= Museum of Optical Technologies =

Museum in Saint Petersburg, Russia

The Museum of Optical Technologies functions as part of the St. Petersburg State University of Information Technologies, Mechanics and Optics (SPbSU ITMO). It was founded to acquaint young people with the achievements in optical technology, including both modern optical engineering and information technology.

==Overview==

The museum is located at 14th Birzhevaya Line and was opened on December 16, 2003, at Vasilevsky Island as an open and interactive optics museum. It was formerly known as the Laboratories of the Russian State Optical Institute with support of the Saint Petersburg City Administration.

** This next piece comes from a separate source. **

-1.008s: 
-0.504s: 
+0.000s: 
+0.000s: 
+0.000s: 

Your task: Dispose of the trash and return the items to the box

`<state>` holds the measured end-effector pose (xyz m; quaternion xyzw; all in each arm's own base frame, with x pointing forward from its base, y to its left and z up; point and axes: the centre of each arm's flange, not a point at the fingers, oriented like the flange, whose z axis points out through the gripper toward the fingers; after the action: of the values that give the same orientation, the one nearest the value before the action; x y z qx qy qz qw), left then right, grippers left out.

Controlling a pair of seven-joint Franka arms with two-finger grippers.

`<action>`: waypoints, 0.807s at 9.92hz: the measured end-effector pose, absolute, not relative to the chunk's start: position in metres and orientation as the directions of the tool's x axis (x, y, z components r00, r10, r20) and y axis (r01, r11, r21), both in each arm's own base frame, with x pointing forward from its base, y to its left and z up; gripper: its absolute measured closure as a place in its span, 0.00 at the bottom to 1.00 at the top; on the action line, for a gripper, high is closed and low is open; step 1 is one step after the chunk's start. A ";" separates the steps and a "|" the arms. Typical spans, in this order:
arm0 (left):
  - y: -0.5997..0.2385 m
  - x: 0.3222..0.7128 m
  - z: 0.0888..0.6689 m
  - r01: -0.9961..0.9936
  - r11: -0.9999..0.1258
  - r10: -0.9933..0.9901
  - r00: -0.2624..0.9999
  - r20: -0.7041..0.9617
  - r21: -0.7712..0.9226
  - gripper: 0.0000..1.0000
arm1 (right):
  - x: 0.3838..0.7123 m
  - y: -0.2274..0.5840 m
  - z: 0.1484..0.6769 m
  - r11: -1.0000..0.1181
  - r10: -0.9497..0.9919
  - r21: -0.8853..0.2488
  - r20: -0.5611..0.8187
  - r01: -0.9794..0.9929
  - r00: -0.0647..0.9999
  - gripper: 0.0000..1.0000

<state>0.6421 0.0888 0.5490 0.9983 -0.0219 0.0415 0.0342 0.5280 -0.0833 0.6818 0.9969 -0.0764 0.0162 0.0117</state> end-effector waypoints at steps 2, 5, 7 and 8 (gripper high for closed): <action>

During 2009-2010, it planned to open an interactive hall for employment of Schoolchildren.

== Exhibitions ==

The exposition is located on the ground floor of the building and consists of 3 halls.
- The first hall, there is a collection of art and computer holograms, real holographic installations, a statue of Yuri Nikolaevich Denisyuk, and a training display - "a holography Basis" .
- The second hall, there is a large antique collection of bronze mirrors, old fixtures, gnomon samples, astrolabes, armillary spheres, reading stones, displays about the nature of light and the sight mechanism, a collection of spectral lamps and displays on photo stories.
- The third hall, there is a panorama of Venetian glass, a collection of one hundred forty four Abbe optical glasses, samples of the first experimental laser cores and fiber-optical elements with actual industrial equipment.